The scores for the schools the state is seeking to take over are worse still. At the lowest-performing high school, Southwestern No. 412, 8 percent of students passed the English test and 4 percent passed in algebra.

Those opposing the moratorium challenged the rushed nature of the legislative proceedings and the ability of the Baltimore school system to fix its ailing schools. They ticked off one statistic after another: the number of dropouts, the number who can't read at an acceptable level and the number who fail their required high school exams.

'Dirty laundry'

"I don't like to air dirty laundry, but when we're talking about students, we've got to tell it like it is," said Senate Minority Leader Sen. J. Lowell Stoltzfus of the Eastern Shore.

"It's tough to stand here and go against a local school system. And it's hard to hear that someone's saying, 'We want to come in and take you over.' But we've reached a point where we have to think about that."

Opposition came mainly from Republicans, but a few Democratic senators voted against the moratorium.

Hours after the vote, Grasmick ran into Sen. John A. Giannetti Jr. in a Senate office hallway. She clasped his hand and thanked the Prince George's Democrat for his support.

Giannetti said later that minutes before the vote, he planned to support Baltimore - and had told O'Malley so - but then decided he couldn't do it.

"My county might be next; we know that," Giannetti said. "But we have failing schools, and we have a State Board of Education who can be responsible for improving the situation.
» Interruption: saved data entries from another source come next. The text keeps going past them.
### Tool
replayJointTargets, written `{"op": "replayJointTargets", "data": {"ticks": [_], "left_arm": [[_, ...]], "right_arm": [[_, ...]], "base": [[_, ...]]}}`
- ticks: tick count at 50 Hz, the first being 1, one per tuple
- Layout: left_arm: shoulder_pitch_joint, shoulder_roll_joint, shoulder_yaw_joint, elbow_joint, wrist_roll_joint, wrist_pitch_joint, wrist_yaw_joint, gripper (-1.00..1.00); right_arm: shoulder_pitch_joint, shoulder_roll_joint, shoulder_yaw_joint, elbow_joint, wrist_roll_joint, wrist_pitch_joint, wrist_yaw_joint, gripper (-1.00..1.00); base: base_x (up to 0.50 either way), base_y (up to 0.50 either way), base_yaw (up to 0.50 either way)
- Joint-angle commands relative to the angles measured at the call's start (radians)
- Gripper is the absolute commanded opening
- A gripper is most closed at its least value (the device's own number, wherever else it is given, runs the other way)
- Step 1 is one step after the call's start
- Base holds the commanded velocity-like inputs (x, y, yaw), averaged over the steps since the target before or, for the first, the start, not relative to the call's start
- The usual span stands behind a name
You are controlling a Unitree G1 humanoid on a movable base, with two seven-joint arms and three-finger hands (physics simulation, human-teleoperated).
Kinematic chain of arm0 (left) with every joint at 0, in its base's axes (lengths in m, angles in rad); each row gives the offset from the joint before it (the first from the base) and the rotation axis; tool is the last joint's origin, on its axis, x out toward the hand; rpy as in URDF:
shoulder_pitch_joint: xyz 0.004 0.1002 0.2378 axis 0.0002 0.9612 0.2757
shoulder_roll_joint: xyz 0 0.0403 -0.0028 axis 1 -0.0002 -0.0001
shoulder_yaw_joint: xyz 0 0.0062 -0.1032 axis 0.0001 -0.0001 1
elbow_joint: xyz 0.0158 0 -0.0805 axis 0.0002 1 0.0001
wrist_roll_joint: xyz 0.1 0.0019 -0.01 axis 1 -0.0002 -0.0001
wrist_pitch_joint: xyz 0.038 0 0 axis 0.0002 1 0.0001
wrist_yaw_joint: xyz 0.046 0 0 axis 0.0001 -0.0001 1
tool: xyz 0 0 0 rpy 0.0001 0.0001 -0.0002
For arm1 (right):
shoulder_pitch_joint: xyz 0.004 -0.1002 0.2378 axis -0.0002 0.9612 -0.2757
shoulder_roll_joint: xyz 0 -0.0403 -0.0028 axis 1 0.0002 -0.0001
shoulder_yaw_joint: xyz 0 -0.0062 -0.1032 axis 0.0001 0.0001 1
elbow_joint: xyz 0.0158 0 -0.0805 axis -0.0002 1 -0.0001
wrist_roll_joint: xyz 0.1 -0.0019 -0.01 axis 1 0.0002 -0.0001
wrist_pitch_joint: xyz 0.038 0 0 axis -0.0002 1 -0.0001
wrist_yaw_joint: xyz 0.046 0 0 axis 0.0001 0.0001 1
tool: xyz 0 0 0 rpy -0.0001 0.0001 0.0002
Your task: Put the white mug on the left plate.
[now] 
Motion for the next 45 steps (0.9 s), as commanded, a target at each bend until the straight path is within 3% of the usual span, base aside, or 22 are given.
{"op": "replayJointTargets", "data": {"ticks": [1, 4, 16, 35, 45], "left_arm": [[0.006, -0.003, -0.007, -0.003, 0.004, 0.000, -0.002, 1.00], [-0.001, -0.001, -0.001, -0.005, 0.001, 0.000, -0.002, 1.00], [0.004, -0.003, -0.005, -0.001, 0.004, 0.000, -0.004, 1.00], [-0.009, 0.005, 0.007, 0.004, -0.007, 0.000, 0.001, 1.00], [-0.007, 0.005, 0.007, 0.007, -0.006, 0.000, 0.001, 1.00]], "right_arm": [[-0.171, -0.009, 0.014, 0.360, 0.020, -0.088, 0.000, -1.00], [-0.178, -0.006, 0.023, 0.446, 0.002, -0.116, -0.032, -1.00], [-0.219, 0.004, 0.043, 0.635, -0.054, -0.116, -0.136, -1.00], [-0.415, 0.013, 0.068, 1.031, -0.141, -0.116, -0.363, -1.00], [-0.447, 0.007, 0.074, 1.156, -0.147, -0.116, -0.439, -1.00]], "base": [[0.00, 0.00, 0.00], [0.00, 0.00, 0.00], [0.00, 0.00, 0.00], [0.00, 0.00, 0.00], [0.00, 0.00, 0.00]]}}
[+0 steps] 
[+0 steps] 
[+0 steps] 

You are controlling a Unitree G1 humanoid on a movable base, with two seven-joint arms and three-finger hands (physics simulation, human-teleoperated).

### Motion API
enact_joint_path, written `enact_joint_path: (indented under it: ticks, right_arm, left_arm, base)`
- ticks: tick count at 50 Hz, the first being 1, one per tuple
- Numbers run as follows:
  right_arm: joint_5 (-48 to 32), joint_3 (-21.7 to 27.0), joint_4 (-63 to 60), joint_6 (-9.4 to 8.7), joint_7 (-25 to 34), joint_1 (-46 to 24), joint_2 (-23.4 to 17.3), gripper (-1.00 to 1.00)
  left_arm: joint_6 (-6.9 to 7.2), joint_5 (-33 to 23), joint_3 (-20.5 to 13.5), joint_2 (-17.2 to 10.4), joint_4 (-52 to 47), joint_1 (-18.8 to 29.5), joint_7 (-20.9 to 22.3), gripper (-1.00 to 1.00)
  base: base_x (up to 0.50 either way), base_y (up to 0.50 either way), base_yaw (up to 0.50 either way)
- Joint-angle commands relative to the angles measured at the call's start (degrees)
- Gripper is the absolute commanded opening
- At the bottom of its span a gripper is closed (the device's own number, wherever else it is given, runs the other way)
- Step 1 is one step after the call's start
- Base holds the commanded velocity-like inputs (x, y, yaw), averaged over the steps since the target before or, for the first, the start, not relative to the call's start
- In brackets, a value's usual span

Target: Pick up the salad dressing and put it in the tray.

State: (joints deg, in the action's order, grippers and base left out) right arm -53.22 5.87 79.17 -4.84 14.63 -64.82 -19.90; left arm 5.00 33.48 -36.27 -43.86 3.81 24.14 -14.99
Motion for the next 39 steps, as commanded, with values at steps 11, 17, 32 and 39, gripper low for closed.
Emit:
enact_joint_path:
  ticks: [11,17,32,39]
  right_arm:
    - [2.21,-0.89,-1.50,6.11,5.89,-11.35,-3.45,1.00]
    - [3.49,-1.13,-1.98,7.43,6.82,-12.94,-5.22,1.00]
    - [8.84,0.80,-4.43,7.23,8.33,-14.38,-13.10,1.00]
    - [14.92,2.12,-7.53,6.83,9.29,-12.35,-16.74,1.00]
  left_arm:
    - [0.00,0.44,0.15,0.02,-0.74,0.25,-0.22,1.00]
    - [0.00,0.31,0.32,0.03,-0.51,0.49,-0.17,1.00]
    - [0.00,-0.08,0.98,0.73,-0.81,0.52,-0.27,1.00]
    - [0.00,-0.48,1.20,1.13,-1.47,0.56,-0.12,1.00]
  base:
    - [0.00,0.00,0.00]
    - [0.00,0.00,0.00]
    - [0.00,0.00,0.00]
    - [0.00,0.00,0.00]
We need to move forward and try something new."

Supporters of the moratorium, including Morris and former Baltimore Sen. Barbara A. Hoffman, who is now a lobbyist, said a switch in management now would quash the bit of progress city schools have made.
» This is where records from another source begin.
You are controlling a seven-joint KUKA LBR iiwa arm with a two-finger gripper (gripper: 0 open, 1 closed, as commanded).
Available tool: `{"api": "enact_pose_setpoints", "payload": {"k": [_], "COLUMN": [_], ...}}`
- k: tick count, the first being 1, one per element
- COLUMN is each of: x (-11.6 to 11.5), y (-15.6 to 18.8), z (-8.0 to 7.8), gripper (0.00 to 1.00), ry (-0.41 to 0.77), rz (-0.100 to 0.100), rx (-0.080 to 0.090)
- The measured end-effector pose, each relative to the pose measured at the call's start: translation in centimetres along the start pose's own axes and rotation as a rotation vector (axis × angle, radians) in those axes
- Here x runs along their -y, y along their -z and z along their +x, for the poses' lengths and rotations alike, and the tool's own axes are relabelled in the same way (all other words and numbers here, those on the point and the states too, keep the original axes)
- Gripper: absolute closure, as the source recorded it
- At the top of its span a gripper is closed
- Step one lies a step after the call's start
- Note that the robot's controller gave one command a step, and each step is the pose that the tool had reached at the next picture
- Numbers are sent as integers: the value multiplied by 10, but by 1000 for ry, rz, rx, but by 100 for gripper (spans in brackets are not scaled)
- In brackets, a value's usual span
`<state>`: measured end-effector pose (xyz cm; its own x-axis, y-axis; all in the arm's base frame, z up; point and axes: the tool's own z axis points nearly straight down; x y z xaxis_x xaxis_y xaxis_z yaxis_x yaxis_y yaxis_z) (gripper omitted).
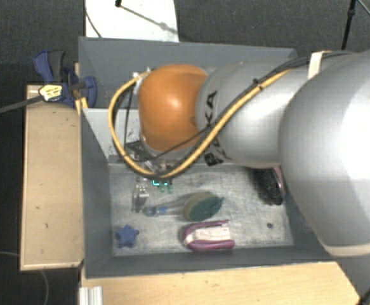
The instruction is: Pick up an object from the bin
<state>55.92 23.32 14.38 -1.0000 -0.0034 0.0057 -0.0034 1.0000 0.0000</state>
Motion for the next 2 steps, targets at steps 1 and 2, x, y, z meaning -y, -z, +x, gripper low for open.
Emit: {"api": "enact_pose_setpoints", "payload": {"k": [1, 2], "x": [11, -15], "y": [-73, -73], "z": [73, 68], "gripper": [0, 0], "ry": [327, 87], "rz": [-1, -2], "rx": [13, 10]}}
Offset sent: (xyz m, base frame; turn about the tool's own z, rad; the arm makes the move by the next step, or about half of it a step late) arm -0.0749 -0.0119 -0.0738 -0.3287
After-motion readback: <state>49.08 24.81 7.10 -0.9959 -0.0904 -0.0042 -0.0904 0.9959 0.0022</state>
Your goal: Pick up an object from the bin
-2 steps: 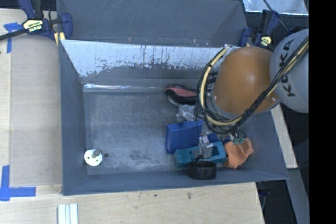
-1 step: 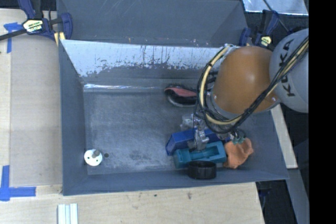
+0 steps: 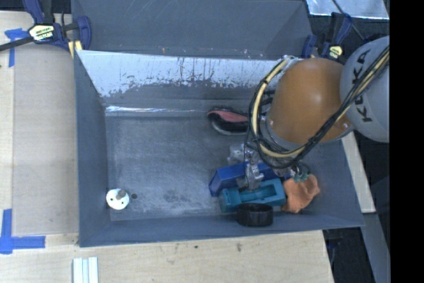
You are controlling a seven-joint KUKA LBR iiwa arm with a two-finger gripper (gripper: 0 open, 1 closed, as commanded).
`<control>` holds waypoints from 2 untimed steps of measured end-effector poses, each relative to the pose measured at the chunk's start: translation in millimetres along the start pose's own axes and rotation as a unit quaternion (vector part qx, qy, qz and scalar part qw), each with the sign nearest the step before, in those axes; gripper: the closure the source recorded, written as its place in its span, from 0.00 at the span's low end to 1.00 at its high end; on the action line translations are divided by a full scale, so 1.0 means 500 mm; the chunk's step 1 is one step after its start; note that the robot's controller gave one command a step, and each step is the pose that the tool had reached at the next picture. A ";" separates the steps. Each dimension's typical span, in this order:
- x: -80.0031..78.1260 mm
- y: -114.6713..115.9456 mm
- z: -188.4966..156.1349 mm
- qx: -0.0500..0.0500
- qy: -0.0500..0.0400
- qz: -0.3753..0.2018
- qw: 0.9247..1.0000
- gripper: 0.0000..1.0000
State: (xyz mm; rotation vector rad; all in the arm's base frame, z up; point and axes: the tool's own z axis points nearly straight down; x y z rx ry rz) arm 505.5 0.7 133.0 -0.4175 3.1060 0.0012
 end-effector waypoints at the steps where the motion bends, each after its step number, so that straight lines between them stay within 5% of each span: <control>1: -0.005 -0.040 -0.108 -0.001 0.005 0.001 1.000 1.00; 2: -0.063 0.014 -0.166 0.001 0.001 0.014 1.000 1.00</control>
Offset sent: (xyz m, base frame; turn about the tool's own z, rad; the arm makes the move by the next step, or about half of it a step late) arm 0.0396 0.0493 0.0903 0.0367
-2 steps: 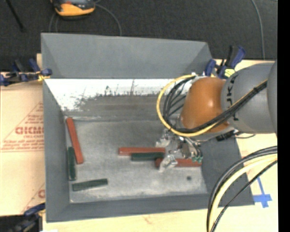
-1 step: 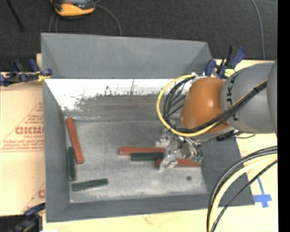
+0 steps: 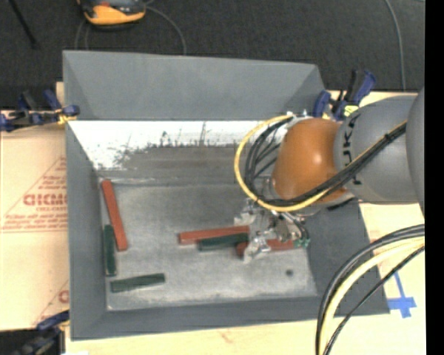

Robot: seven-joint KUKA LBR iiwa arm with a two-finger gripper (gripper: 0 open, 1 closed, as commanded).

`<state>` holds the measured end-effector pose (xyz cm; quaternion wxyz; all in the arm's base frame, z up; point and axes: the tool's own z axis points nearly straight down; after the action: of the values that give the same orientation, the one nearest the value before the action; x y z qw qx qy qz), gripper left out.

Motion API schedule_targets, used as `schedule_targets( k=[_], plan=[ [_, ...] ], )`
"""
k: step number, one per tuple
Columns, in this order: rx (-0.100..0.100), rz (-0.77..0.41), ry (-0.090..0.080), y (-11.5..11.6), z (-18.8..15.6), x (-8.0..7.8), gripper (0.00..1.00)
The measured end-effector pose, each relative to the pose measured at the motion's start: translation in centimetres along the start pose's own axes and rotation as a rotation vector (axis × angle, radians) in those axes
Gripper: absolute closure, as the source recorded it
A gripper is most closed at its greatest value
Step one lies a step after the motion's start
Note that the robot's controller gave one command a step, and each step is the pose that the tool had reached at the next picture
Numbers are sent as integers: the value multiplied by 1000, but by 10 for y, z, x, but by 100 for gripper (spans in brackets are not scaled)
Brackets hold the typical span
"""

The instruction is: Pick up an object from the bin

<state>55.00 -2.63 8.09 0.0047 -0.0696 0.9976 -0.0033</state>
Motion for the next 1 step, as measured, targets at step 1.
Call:
schedule_targets(
  k=[1],
  plan=[
    [-9,-100,13,-5,-37,11,100]
  ],
)
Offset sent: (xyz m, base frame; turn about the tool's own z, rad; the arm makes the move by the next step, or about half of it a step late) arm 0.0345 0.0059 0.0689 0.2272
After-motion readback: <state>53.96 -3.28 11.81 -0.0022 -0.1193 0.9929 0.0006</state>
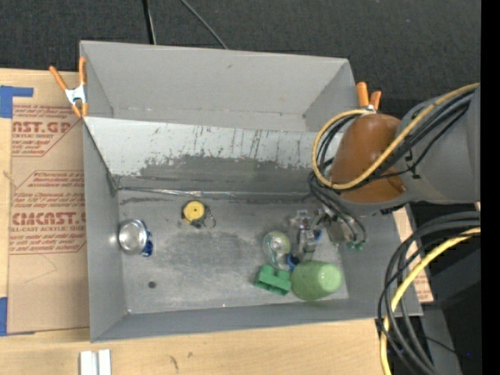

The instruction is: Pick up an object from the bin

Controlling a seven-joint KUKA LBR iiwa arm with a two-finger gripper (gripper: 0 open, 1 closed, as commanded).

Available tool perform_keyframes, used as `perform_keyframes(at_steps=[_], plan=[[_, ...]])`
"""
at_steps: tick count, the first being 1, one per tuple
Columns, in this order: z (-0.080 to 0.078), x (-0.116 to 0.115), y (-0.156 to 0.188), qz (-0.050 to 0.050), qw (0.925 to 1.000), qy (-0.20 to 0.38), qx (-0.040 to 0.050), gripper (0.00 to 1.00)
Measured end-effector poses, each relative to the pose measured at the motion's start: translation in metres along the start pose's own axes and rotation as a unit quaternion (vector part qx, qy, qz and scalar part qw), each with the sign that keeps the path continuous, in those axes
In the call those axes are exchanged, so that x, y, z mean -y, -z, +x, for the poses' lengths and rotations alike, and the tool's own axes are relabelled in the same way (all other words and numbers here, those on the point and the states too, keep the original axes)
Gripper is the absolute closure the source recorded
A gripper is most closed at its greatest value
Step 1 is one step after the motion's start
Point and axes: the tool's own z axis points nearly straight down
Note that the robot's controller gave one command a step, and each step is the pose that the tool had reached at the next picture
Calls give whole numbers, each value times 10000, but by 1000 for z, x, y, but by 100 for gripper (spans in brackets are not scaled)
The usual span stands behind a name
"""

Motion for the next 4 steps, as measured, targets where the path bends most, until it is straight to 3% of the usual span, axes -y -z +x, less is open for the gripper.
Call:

"If you don't allow this, you end up stopping the momentum," said Hoffman, who was integral in establishing the original city-state education partnership.

Del. Catherine E. Pugh, a Baltimore Democrat, said she hopes city educators will spend the extra time putting together a plan that addresses the school crisis and that the city and state find a way to make it happen.

"Prayerfully, when we come back to the General Assembly in the fall, we've got a plan," she said. "It will say here's what we need, here's where we're going and here's what we can achieve in the next 10 to 15 years."

Del. Maggie L. McIntosh, a Baltimore Democrat, said, "Give the students and parents and teachers a year to do what they're already doing. Give us a year."

Sun reporter Kelly Brewington contributed to this article.